Leurs yeux rouges ne me
quittent pas du regard, même lorsqu’ils dévorent la chair. Je vérifie une
énième fois que le détonateur est bien dans ma poche de veste. Je jette encore
de la nourriture, plus près de moi, cette fois.
Le mâle dominant arrête
les autres d’un mouvement de tête. Il me défie. J’essaye de sourire et de
montrer mes paumes retournées, vides. Il renifle. Grogne un peu. Vas-y, grogne,
je suis habitué, depuis le temps.
Il donne le feu vert
aux autres. Ils avancent lentement quand même. Je n’en peux plus, l’air est si
moite ! Le tonnerre se rapproche. Allez, avancez, bon sang ! Qu’on en
finisse ! Que vous me foutiez enfin la paix…
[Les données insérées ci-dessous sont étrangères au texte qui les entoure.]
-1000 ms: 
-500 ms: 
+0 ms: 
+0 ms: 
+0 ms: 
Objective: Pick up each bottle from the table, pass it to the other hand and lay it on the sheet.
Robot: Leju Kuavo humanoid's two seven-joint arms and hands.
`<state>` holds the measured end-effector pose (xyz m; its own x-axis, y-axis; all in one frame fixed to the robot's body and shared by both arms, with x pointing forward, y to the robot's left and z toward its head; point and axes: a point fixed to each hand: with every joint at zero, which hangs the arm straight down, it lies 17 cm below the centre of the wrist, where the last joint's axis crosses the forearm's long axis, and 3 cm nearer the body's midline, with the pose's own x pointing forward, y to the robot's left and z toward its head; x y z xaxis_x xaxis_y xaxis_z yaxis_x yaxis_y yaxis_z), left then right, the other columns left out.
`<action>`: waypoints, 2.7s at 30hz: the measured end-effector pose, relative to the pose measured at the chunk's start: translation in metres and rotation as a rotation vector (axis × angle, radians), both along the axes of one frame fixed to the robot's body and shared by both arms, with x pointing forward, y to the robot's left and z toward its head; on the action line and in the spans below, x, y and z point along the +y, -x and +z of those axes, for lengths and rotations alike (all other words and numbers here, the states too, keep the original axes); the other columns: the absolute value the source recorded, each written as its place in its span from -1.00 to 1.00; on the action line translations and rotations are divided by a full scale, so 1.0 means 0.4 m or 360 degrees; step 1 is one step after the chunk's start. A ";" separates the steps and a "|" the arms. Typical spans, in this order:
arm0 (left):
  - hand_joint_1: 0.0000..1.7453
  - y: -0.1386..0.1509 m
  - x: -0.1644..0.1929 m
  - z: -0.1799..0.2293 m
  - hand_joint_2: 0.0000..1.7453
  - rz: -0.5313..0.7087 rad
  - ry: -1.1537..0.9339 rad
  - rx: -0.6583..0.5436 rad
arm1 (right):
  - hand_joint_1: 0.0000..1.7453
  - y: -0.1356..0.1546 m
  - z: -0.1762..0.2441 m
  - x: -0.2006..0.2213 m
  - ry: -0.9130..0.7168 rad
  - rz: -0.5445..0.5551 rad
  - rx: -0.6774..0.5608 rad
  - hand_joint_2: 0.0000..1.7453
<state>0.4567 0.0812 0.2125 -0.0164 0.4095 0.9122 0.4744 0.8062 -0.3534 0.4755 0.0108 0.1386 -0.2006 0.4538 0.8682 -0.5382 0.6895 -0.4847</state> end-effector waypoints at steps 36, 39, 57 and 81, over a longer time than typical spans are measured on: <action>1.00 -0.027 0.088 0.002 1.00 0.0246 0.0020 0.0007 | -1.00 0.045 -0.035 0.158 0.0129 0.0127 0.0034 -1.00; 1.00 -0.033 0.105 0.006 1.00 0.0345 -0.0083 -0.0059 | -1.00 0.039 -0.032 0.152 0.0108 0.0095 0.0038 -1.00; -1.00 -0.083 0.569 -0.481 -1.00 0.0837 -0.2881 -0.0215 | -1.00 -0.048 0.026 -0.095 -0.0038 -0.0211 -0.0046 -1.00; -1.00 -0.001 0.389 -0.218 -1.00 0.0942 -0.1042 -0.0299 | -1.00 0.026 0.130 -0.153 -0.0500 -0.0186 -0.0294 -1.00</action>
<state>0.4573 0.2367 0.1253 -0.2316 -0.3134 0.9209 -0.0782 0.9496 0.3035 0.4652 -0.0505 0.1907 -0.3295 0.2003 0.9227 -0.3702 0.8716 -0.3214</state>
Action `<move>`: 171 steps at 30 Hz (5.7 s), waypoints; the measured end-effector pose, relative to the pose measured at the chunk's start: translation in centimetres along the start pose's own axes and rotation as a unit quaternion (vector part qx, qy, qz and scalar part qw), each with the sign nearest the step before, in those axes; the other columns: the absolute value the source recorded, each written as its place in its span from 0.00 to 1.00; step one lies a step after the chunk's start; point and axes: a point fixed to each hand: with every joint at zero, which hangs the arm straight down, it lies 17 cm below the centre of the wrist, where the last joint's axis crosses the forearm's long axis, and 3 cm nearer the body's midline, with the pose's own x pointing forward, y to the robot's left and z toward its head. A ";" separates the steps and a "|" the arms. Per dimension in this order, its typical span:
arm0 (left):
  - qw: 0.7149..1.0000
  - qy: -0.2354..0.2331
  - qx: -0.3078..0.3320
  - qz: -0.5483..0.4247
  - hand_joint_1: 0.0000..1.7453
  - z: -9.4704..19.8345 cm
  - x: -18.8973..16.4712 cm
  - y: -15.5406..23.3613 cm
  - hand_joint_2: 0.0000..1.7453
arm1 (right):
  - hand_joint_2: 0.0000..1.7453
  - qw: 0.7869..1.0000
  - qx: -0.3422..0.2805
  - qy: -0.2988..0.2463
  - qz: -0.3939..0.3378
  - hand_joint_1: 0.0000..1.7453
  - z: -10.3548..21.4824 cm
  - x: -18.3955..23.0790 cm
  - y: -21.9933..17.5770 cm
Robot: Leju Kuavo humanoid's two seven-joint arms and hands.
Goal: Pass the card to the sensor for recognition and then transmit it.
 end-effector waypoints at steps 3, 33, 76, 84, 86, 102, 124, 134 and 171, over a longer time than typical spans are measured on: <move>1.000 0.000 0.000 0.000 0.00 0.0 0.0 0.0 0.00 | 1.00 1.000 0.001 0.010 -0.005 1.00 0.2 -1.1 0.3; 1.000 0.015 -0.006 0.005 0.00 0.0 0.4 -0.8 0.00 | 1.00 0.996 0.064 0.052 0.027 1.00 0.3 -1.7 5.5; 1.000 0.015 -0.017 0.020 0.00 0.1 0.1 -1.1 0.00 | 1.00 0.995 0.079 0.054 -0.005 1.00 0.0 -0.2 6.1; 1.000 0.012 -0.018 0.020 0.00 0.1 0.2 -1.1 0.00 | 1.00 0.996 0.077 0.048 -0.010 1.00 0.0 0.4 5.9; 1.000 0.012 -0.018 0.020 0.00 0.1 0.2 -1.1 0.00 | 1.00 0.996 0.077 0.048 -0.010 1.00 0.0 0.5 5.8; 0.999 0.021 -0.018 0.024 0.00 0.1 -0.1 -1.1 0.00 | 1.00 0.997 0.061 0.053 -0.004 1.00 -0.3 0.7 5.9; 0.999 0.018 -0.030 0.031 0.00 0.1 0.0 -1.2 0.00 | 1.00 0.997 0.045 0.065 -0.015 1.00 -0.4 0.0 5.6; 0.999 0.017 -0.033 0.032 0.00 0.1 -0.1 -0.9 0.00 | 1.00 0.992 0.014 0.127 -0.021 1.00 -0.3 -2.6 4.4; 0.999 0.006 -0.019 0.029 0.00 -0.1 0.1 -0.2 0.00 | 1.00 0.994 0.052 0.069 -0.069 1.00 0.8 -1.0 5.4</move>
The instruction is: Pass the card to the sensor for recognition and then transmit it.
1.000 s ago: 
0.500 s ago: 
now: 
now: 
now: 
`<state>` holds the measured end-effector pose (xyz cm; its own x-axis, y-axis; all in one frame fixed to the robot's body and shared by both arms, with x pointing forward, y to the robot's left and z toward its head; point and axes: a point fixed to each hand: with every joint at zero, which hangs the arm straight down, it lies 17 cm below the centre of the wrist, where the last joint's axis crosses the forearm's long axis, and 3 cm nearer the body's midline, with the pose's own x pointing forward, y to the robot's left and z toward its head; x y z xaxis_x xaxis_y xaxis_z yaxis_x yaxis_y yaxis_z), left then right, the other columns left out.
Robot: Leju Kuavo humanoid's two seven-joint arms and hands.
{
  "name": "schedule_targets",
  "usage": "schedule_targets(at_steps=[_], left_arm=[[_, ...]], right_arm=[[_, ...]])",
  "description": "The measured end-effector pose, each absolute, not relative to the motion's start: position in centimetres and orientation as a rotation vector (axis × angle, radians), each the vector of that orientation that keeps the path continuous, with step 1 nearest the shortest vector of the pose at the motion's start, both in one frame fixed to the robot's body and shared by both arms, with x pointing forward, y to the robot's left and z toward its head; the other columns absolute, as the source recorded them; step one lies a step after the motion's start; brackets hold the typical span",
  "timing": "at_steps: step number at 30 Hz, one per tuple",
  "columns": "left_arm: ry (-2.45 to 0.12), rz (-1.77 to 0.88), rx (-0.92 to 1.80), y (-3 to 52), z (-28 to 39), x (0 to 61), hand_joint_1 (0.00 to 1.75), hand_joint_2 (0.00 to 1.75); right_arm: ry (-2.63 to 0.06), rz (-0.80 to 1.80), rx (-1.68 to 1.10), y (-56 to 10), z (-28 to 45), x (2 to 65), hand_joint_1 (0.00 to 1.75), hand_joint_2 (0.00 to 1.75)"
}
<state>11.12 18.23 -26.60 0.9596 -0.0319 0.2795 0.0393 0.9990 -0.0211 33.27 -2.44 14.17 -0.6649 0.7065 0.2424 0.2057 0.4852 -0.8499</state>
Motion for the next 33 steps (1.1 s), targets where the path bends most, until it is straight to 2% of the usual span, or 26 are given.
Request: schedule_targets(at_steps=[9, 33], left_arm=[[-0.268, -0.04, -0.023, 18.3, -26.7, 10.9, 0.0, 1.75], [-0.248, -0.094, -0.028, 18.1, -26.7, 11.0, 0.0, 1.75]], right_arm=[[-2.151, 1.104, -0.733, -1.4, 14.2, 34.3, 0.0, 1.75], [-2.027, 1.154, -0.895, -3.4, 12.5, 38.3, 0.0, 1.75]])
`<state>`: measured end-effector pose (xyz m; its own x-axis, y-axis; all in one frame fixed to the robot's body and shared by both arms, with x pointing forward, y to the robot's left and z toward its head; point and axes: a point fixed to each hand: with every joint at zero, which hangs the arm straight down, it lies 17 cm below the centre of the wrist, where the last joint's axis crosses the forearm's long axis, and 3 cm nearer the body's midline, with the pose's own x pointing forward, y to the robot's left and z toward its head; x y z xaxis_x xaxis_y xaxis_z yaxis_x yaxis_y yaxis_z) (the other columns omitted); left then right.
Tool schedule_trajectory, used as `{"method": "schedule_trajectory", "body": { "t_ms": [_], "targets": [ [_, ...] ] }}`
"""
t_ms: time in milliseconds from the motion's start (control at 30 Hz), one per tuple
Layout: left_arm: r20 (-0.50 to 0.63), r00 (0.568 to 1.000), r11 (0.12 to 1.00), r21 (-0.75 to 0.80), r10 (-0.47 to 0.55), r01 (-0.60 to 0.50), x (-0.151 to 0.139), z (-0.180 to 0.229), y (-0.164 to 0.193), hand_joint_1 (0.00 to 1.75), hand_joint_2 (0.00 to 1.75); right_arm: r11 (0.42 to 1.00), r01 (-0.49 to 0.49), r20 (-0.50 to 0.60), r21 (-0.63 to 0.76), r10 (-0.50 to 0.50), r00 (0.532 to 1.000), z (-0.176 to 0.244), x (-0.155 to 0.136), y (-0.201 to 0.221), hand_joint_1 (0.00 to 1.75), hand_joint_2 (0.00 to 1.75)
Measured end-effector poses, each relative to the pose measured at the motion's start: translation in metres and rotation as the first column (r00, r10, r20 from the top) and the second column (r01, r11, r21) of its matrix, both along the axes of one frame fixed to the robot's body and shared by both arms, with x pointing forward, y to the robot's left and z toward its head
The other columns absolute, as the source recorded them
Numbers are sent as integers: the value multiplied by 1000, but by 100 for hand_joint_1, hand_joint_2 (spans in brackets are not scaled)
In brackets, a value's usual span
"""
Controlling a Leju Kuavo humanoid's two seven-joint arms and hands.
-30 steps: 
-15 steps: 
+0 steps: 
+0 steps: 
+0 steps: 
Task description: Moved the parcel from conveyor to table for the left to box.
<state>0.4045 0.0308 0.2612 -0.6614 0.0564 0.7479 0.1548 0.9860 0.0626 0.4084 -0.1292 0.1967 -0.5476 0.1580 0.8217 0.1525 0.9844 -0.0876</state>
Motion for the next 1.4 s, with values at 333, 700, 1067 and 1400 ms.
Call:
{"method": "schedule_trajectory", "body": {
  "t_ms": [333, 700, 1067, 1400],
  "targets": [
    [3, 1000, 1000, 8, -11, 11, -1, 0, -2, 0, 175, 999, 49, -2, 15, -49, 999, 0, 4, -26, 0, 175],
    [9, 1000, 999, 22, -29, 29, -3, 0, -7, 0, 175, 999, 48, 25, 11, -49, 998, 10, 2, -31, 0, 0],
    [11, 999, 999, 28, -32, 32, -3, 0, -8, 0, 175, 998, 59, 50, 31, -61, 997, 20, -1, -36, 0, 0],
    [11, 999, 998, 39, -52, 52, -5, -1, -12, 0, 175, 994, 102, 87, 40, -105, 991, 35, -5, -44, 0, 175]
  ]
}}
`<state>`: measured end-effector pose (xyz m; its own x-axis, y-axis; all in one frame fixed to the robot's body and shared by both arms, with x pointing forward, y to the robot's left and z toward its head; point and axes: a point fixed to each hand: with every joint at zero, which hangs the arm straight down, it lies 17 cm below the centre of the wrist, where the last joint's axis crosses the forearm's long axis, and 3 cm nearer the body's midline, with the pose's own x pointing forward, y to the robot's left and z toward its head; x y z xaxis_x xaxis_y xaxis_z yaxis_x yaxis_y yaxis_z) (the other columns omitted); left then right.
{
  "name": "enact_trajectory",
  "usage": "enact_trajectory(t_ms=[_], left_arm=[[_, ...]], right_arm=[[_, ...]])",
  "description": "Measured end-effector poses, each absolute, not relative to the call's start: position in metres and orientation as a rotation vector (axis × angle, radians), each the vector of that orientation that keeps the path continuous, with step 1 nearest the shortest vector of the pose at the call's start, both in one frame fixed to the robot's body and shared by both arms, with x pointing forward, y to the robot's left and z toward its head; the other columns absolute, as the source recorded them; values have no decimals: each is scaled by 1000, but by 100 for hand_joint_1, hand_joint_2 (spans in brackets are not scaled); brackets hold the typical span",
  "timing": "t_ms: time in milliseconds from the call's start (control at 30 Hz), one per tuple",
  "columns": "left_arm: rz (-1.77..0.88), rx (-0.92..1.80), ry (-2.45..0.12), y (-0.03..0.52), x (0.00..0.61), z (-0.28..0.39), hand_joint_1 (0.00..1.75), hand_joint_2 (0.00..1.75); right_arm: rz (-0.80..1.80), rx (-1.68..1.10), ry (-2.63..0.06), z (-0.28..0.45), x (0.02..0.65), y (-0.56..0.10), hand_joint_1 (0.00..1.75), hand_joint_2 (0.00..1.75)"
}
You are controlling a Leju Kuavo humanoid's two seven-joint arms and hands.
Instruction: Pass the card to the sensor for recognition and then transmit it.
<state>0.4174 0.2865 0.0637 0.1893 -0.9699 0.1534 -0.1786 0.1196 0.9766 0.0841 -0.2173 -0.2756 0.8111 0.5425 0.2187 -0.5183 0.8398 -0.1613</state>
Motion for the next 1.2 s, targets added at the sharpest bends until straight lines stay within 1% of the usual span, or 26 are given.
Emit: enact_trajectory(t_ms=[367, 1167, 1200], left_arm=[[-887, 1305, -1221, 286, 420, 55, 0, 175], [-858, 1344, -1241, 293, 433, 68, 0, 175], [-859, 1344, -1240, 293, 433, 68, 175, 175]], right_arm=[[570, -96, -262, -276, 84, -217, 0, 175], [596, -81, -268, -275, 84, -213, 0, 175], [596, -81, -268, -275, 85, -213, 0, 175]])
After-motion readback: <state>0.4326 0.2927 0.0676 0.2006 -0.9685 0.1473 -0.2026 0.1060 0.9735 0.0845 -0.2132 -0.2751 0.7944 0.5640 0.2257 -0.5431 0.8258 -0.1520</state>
Ça y est, ils y sont. Là, j’ai une chance de les avoir. Je savoure l’instant. J’entends le clapotis de quelques premières gouttes dehors. Je souris vaguement. Je n’ai pas souri depuis des années, je crois. Ma main est au-dessus de ma poche. Je suis prêt. Je suis si prêt de la libération…
_ P’tain, j’en ai marre
de c’lui-là ! Il n’a qu’une
piqûre par jour, mais quel bastringue à chaque fois !
_ Ouais, je sais :
les autres tarés de l’étage sont plus faciles à gérer. Tu les bourres de
quelques cachets, et hop, i’s’tiennent à carreau.
_ Va encore falloir que
je lui mettre deux baffes pour l’calmer.
_ Vas-y mollo quand
même : on sait pas c’qu’i’ raconte aux psy’…
_ Allez, c’est bon, il
a eu sa piquouze : éteins la lumière. On est tranquille jusqu’à demain.